The under 2-minute video covers some of these stats, but also provides other insights.
Booming Demand
As regular Daily Business News readers know, sources such as the National Association of Realtors ™ (NAR), and the National Low Income Housing Coalition (NLIHC), believe there is already a need for some 8 million affordable housing units in America right now.
So demand is there. Manufactured home sales are rising, as the article linked below showing 2017 new home shipment totals reflects.
What About Manufactured Housing’s Impact to Reach Buyers Pushed Out of Conventional Housing?
Traditionally, when interest rates rose, that meant more buyer shopping at manufactured home sales centers. But that traditional pattern may not hold, without specific engagement efforts at the local market level.
For those who have learned the ways to connect with the mainstream housing market shoppers, the loss to site built houses means possible gains for manufactured housing. Readers can insert “Monday Morning Sales” into the Daily Business News search box above the banner ads on the top right to see numerous topics that provide more details; one of those are linked here.
The challenge, as thousands of manufactured home industry professionals boil down to a few issues. A look at one of those recent updates on a related topic, is linked below.
An example of a retailer who is already selling to site built customers, is in the short video below.
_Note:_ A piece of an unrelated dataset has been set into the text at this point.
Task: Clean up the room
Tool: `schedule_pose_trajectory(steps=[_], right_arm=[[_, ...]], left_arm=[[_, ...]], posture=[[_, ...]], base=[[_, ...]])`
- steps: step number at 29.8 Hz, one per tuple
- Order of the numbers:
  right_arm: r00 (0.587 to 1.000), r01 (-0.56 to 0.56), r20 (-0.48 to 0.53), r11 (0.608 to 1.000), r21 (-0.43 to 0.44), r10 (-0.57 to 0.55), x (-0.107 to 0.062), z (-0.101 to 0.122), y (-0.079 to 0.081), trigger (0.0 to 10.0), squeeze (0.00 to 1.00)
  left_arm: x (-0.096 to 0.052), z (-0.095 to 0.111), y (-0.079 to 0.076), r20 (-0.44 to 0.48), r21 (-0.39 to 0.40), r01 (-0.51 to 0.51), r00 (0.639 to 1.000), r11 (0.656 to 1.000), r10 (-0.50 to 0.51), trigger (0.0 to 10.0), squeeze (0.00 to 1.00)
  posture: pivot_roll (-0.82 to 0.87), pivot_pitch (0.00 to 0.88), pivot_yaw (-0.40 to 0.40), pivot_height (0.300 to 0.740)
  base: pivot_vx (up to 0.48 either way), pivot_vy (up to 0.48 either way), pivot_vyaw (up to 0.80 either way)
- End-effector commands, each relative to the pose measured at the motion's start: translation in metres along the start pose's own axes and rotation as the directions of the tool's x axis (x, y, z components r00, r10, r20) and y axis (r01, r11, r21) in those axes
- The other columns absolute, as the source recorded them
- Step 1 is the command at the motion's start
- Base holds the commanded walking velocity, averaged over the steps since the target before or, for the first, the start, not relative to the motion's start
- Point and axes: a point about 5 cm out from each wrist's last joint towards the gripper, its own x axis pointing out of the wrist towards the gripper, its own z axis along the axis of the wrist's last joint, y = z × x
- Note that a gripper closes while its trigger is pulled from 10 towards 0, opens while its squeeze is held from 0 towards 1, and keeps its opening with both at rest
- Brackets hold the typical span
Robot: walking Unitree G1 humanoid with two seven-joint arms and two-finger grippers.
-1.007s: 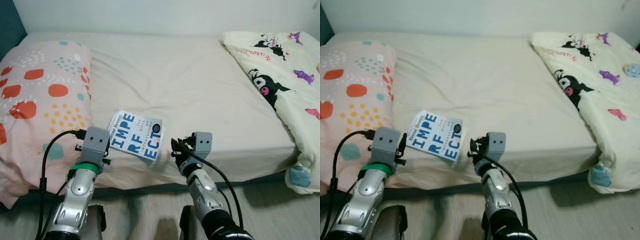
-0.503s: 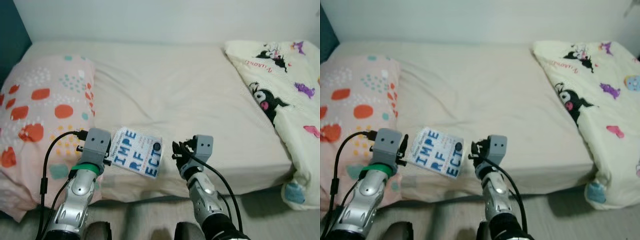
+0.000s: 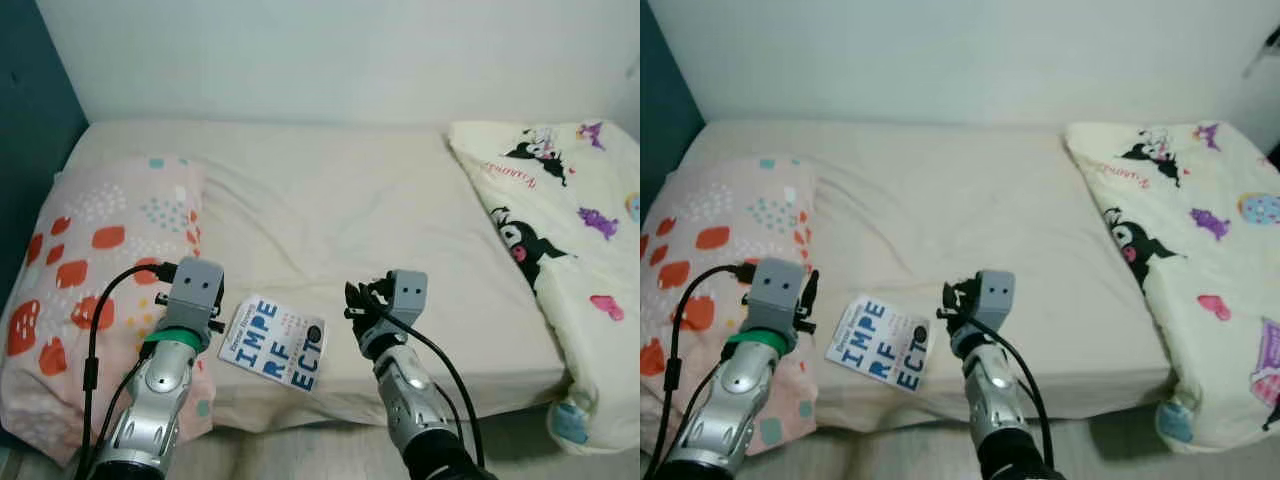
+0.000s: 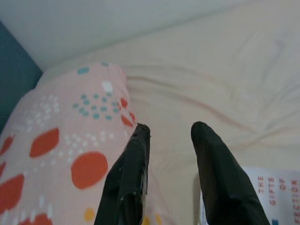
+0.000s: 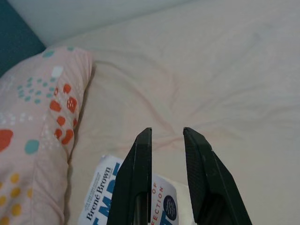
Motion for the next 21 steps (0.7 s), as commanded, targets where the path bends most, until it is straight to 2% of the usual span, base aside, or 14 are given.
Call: schedule_pose_trajectory(steps=[1, 3, 6, 8, 12, 21], right_arm=[[0.999, 0.018, -0.031, 1.0, 0.013, -0.018, -0.004, -0.007, -0.003, 10.0, 0.0], [0.999, 0.023, -0.037, 1.0, 0.012, -0.022, -0.005, -0.008, -0.004, 10.0, 0.0], [0.992, 0.048, -0.115, 0.998, 0.037, -0.043, -0.008, -0.02, -0.01, 10.0, 0.0], [0.991, 0.053, -0.129, 0.997, 0.051, -0.046, -0.009, -0.023, -0.011, 10.0, 0.0], [0.973, 0.058, -0.225, 0.998, 0.022, -0.052, -0.015, -0.037, -0.015, 10.0, 0.0], [0.971, 0.02, -0.237, 1.0, -0.014, -0.022, -0.01, -0.036, -0.007, 10.0, 0.0]], left_arm=[[-0.005, -0.008, -0.001, -0.028, -0.01, 0.001, 1.0, 1.0, -0.001, 10.0, 0.0], [-0.006, -0.009, -0.002, -0.031, -0.01, 0.002, 1.0, 1.0, -0.002, 10.0, 0.0], [-0.006, -0.016, 0.002, -0.068, -0.059, -0.029, 0.997, 0.998, 0.025, 10.0, 0.0], [-0.006, -0.018, 0.003, -0.082, -0.075, -0.037, 0.996, 0.997, 0.031, 10.0, 0.0], [-0.009, -0.045, 0.007, -0.2, -0.081, -0.058, 0.979, 0.995, 0.041, 10.0, 0.0], [-0.009, -0.043, 0.006, -0.191, -0.094, -0.062, 0.981, 0.994, 0.043, 10.0, 0.0]], posture=[[0.14, 0.0, -0.025, 0.74], [0.14, 0.0, -0.028, 0.74], [0.15, 0.0, -0.04, 0.74], [0.15, 0.0, -0.042, 0.74], [0.15, 0.0, -0.044, 0.74], [0.16, 0.0, -0.05, 0.74]], base=[[0.0, 0.0, 0.0], [0.0, 0.0, 0.0], [0.0, 0.0, 0.0], [0.0, 0.0, 0.0], [0.0, 0.0, 0.0], [0.0, 0.0, 0.0]])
For those unwilling to adapt their sales and marketing, some may lose customers, because higher rates will impact manufactured housing lending too. Without reaching out to more qualified buyers, deals will be lost.
But the Redfin study suggests that 20 percent of those conventional buyers will be seeking options. Zillow’s 2016 study suggested that less than one in ten will even think about a manufactured home, and only about 4 percent of those they surveyed will buy one.
A Look at Today’s Home Buyer, Analyzing Zillow’s Consumer Housing Trends Report – manufacturedhomelivingnews.com
” For more than a decade, Zillow® has been helping millions of Americans do their homework.” With those words, begins Zillow Group’s Forward to their “CONSUMER HOUSING TRENDS REPORT 2016.” Perhaps unwittingly, many of the facts Zillow’s interesting and in-depth housing report on consumer desires brings forth, indirectly point to reasons why manufactured housing could be growing at an ever-faster rate than the double-digit growth it is already enjoying .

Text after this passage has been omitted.